I promise every living creature that the earth and those living on it will never again be destroyed by a flood.”


After Noah and his family emerge from the ark to a literally new world, the Lord makes a covenant with Noah.

The promise is that the Lord will never again send a world-wide flood to destroy all life. The rainbow will be the sign of this promise- both to the Lord and to Noah.


We are not told of the emotional impact of the flood on Noah and his family. Seeing the destruction of every person and every creature in the world, apart from those on the ark must have been extremely distressing.

Now the Lord makes that promise to never again destroy the world by flood. The rainbow would be the sign of this promise.

The promise, together with the “reminder” of the rainbow, was a source of hope for Noah’s family as they set about living as the only inhabitants on the planet. None of them would have to go through such an ordeal again.

God doesn’t guarantee us freedom from tribulation. He does give us reminders of His love and signs for hope. Even in the darkest times of our lives we can look at a rainbow and find hope, or remember the other promises that God has given us.

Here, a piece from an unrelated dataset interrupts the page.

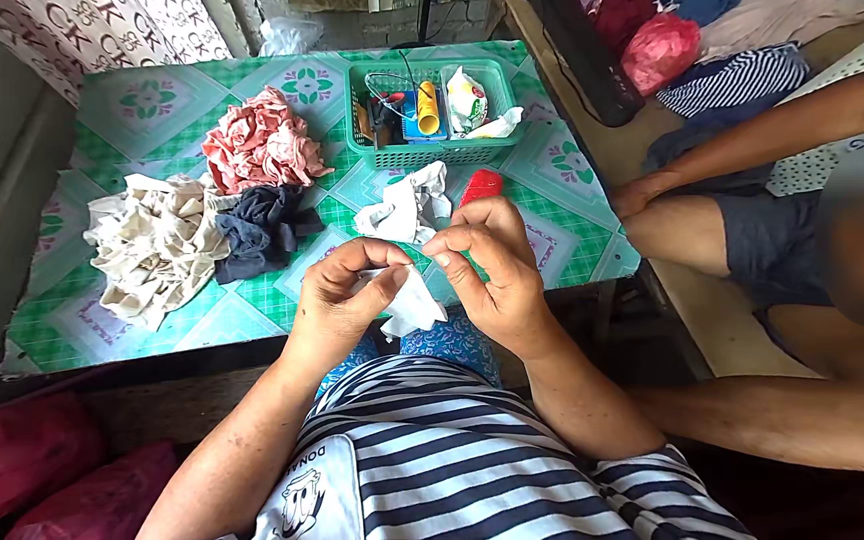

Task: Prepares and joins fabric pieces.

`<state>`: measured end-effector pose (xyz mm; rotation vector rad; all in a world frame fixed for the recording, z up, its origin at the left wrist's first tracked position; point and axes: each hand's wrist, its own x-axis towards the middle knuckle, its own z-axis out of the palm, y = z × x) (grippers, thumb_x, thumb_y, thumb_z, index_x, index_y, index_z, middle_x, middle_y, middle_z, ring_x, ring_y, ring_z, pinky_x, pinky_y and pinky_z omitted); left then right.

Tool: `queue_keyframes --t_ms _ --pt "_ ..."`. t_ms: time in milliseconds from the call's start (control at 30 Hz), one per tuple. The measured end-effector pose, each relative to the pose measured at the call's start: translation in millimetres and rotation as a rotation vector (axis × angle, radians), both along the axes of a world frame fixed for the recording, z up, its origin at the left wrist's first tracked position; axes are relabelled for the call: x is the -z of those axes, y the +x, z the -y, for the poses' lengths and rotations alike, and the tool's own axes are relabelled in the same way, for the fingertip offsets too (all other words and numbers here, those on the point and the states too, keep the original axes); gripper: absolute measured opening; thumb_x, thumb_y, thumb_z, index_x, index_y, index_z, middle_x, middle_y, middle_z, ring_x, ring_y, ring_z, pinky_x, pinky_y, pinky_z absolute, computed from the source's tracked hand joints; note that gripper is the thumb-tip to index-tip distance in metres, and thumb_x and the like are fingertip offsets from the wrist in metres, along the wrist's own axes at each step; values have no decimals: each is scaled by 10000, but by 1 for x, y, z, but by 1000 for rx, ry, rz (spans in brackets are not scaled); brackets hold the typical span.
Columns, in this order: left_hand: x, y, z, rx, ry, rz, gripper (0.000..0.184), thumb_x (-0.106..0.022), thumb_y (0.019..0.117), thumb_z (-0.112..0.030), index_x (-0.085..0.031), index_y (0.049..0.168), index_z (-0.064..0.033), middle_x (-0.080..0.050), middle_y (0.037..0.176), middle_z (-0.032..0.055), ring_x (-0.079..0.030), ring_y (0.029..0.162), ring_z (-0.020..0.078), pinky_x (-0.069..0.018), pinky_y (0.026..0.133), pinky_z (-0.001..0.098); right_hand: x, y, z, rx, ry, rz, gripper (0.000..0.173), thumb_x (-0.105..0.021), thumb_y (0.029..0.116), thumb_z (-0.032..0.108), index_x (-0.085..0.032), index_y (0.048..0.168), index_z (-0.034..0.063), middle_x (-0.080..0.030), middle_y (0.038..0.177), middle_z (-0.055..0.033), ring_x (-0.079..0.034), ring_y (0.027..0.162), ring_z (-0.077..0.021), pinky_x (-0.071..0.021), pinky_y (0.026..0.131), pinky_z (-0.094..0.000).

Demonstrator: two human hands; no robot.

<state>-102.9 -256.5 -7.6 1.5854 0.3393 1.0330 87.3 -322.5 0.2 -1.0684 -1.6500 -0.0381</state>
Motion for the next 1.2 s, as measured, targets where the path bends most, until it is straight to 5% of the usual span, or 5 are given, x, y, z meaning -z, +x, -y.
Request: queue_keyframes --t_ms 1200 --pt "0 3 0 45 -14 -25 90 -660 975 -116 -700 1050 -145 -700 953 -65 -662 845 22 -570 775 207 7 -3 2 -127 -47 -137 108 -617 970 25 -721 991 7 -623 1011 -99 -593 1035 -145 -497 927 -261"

You Lord are the Father of all hope. Help me to trust you in the dark times of my life. Amen.

Reflection on 1 Corinthians 9:16-23




I don’t have any reason to boast about preaching the Good News. Preaching is something God told me to do, and if I don’t do it, I am doomed.


Paul does not preach the Good News because he wants to or because he gets paid. The Holy Spirit drives him onward, and because God has commanded him to preach, he feels doomed if he doesn’t.

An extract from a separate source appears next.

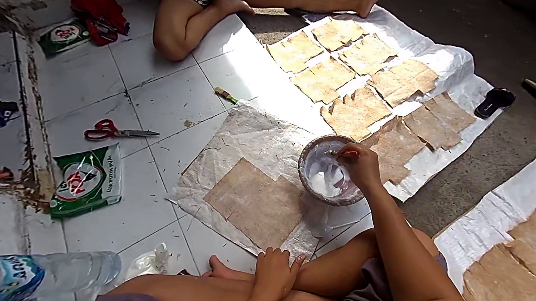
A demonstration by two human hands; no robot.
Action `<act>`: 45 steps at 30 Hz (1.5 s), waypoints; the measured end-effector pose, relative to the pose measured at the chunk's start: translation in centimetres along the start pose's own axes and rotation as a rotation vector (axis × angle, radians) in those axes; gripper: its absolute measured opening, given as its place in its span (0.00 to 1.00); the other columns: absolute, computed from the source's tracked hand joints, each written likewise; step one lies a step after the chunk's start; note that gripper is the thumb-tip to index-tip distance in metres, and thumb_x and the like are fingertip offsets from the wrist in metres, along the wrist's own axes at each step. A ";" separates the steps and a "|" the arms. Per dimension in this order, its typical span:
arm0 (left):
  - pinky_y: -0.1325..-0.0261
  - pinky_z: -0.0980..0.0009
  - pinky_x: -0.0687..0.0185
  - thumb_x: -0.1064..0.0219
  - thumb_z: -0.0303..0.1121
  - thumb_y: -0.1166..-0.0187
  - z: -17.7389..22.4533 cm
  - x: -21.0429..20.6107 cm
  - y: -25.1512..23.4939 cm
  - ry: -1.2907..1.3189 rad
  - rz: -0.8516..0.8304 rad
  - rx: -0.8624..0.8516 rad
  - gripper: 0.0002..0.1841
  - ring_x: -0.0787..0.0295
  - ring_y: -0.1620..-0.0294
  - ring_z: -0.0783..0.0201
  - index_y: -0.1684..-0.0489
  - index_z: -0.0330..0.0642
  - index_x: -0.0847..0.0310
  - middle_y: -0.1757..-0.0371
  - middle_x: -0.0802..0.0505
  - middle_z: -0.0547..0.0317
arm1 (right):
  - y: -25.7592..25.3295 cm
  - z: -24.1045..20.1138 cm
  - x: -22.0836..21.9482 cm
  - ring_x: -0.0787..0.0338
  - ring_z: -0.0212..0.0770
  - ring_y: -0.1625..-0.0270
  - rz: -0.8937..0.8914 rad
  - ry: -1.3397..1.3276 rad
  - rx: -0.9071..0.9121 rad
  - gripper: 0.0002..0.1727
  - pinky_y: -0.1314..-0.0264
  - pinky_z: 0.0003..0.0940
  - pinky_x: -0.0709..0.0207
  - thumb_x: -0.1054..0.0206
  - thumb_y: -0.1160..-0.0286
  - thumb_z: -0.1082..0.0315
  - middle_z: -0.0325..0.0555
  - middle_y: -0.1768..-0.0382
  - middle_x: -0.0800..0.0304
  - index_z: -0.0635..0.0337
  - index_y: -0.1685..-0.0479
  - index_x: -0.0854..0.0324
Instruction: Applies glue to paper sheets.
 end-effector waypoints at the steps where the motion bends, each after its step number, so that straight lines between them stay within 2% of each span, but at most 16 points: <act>1: 0.26 0.45 0.31 0.68 0.67 0.11 0.0 0.0 0.0 0.000 -0.003 -0.001 0.42 0.21 0.25 0.44 0.31 0.42 0.16 0.33 0.11 0.45 | -0.3 0.2 -0.8 0.08 0.54 0.43 -0.024 0.025 0.000 0.07 0.34 0.58 0.20 0.25 0.29 0.74 0.54 0.50 0.06 0.61 0.55 0.08; 3: 0.26 0.45 0.31 0.68 0.67 0.11 0.0 0.1 0.0 0.002 -0.008 0.002 0.42 0.21 0.25 0.44 0.31 0.42 0.16 0.33 0.11 0.45 | -0.4 0.3 -2.7 0.08 0.53 0.42 -0.108 0.032 0.004 0.07 0.33 0.57 0.20 0.26 0.29 0.75 0.54 0.49 0.06 0.60 0.55 0.08; 8: 0.26 0.45 0.31 0.68 0.68 0.12 -0.1 -0.2 -0.2 0.012 -0.004 0.006 0.42 0.21 0.26 0.45 0.31 0.43 0.16 0.34 0.11 0.46 | 1.1 -1.0 -3.9 0.06 0.46 0.51 -0.291 -0.091 0.055 0.07 0.43 0.53 0.13 0.21 0.35 0.75 0.50 0.56 0.05 0.59 0.60 0.08; 10: 0.27 0.46 0.31 0.68 0.67 0.11 -0.1 -0.1 -0.2 0.014 0.005 0.001 0.42 0.21 0.26 0.45 0.31 0.43 0.16 0.34 0.11 0.46 | 1.2 -1.0 -1.7 0.07 0.46 0.50 -0.216 -0.095 0.038 0.07 0.40 0.54 0.16 0.21 0.35 0.76 0.50 0.57 0.05 0.60 0.60 0.08; 14: 0.27 0.46 0.31 0.67 0.66 0.11 0.1 0.0 -0.1 0.004 0.004 -0.001 0.42 0.21 0.26 0.44 0.31 0.42 0.17 0.34 0.11 0.44 | 0.7 1.9 0.5 0.08 0.55 0.44 -0.020 0.019 -0.048 0.07 0.35 0.59 0.20 0.24 0.31 0.75 0.57 0.52 0.06 0.62 0.56 0.08; 16: 0.27 0.46 0.31 0.67 0.66 0.11 0.2 0.1 0.0 0.004 0.013 -0.001 0.42 0.21 0.26 0.44 0.31 0.42 0.16 0.35 0.11 0.45 | 0.9 2.7 -0.1 0.08 0.54 0.44 -0.031 0.019 -0.068 0.07 0.34 0.59 0.20 0.23 0.31 0.75 0.57 0.52 0.06 0.62 0.56 0.08; 19: 0.27 0.45 0.30 0.65 0.66 0.11 0.0 0.5 0.2 0.028 0.056 -0.005 0.41 0.20 0.28 0.44 0.32 0.41 0.15 0.36 0.10 0.44 | 1.6 1.0 -0.2 0.07 0.50 0.47 -0.082 -0.031 -0.044 0.07 0.36 0.58 0.19 0.22 0.32 0.74 0.54 0.55 0.05 0.62 0.57 0.08; 21: 0.28 0.45 0.30 0.65 0.66 0.11 0.0 0.7 0.1 0.037 0.070 -0.004 0.41 0.20 0.28 0.44 0.33 0.41 0.15 0.36 0.10 0.44 | 2.0 0.2 0.9 0.07 0.49 0.50 -0.025 -0.059 -0.032 0.07 0.39 0.56 0.18 0.22 0.32 0.73 0.53 0.57 0.05 0.63 0.57 0.08; 24: 0.27 0.46 0.30 0.65 0.66 0.11 0.1 0.7 0.2 0.028 0.064 -0.007 0.41 0.20 0.28 0.45 0.32 0.41 0.16 0.36 0.10 0.45 | 2.0 1.2 1.3 0.08 0.57 0.45 0.039 0.064 -0.075 0.08 0.37 0.62 0.20 0.23 0.30 0.72 0.58 0.53 0.06 0.63 0.55 0.09; 27: 0.28 0.47 0.30 0.65 0.66 0.11 0.2 1.0 0.2 0.022 0.081 -0.011 0.40 0.20 0.28 0.45 0.33 0.43 0.15 0.36 0.10 0.46 | 2.2 1.8 0.4 0.08 0.60 0.43 -0.017 0.134 -0.115 0.07 0.35 0.64 0.21 0.24 0.29 0.72 0.59 0.53 0.06 0.62 0.55 0.09; 31: 0.30 0.47 0.28 0.63 0.64 0.10 0.4 1.7 0.3 0.061 0.136 -0.039 0.39 0.18 0.31 0.45 0.39 0.41 0.13 0.41 0.09 0.46 | 2.5 0.2 0.9 0.07 0.56 0.50 0.003 0.031 -0.074 0.07 0.40 0.63 0.20 0.22 0.30 0.71 0.57 0.59 0.06 0.63 0.58 0.09; 34: 0.35 0.49 0.27 0.61 0.63 0.10 0.6 2.1 0.5 0.080 0.212 -0.079 0.37 0.15 0.37 0.46 0.47 0.41 0.12 0.48 0.08 0.47 | 1.8 1.0 0.4 0.08 0.57 0.45 0.057 0.063 -0.065 0.07 0.37 0.62 0.20 0.24 0.28 0.72 0.58 0.54 0.06 0.63 0.55 0.09; 36: 0.36 0.49 0.27 0.60 0.62 0.10 0.8 2.2 0.6 0.086 0.220 -0.092 0.36 0.16 0.38 0.47 0.48 0.41 0.12 0.48 0.08 0.48 | 1.3 1.7 -0.8 0.08 0.58 0.43 0.038 0.074 -0.052 0.07 0.35 0.62 0.21 0.25 0.28 0.73 0.58 0.51 0.07 0.62 0.55 0.08; 40: 0.37 0.50 0.27 0.59 0.61 0.09 0.8 2.5 0.7 0.101 0.249 -0.102 0.35 0.15 0.40 0.47 0.50 0.41 0.12 0.50 0.08 0.48 | 1.4 0.4 -1.1 0.08 0.54 0.47 -0.022 -0.027 -0.051 0.07 0.36 0.60 0.19 0.23 0.30 0.72 0.55 0.54 0.06 0.62 0.56 0.08; 43: 0.37 0.50 0.27 0.58 0.60 0.09 0.7 2.2 0.8 0.116 0.256 -0.109 0.34 0.15 0.40 0.47 0.50 0.41 0.11 0.51 0.08 0.47 | 2.2 1.1 1.6 0.08 0.48 0.53 0.111 -0.147 -0.087 0.08 0.43 0.55 0.18 0.23 0.31 0.71 0.54 0.60 0.06 0.64 0.56 0.10; 45: 0.38 0.50 0.26 0.58 0.60 0.09 0.7 2.3 0.7 0.109 0.264 -0.115 0.34 0.15 0.41 0.47 0.51 0.41 0.11 0.52 0.08 0.48 | 2.3 3.4 2.6 0.09 0.44 0.56 0.181 -0.221 -0.169 0.09 0.46 0.50 0.18 0.23 0.31 0.72 0.53 0.60 0.07 0.65 0.55 0.11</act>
Point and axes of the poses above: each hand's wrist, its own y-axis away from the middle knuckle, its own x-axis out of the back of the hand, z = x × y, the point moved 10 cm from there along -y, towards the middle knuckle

He is not by nature a slave, but he enslaves himself to everyone in order to win them. So he lives as a Jew when he is among Jews and as a Gentile when he is among Gentiles. He does all this for the Gospel so that he can share in its blessings.


Paul had no reason to boast about preaching the gospel. It was God’s command for him to do this so he was compelled to do it.

When I stepped out of ministry with the Uniting Church to plant a new church, it was not a decision that we made lightly. We knew that God had commanded us to do that. One colleague said it was the bravest step of faith he had ever witnessed. But to my thinking it would be far braver to say “No” to God, knowing that you are being deliberately disobedient.

Sometimes God backs us into a corner, forcing us to say “Yes” in the hope of greater blessing.

For Paul the blessings were not always obvious. He was badly beaten, imprisoned, ship-wrecked and ultimately executed because of his obedience. Yet it was in these times that he knew the greatest sense of the presence of Christ.

For most of us the steps of obedience come in small daily decisions that lead us inexorably to the presence of Christ. We learn to obey and it feels like choosing a curse to do anything else.


Lord you always lay before us the choice of life and death, obedience and sin. Help me to choose your way every day. Amen.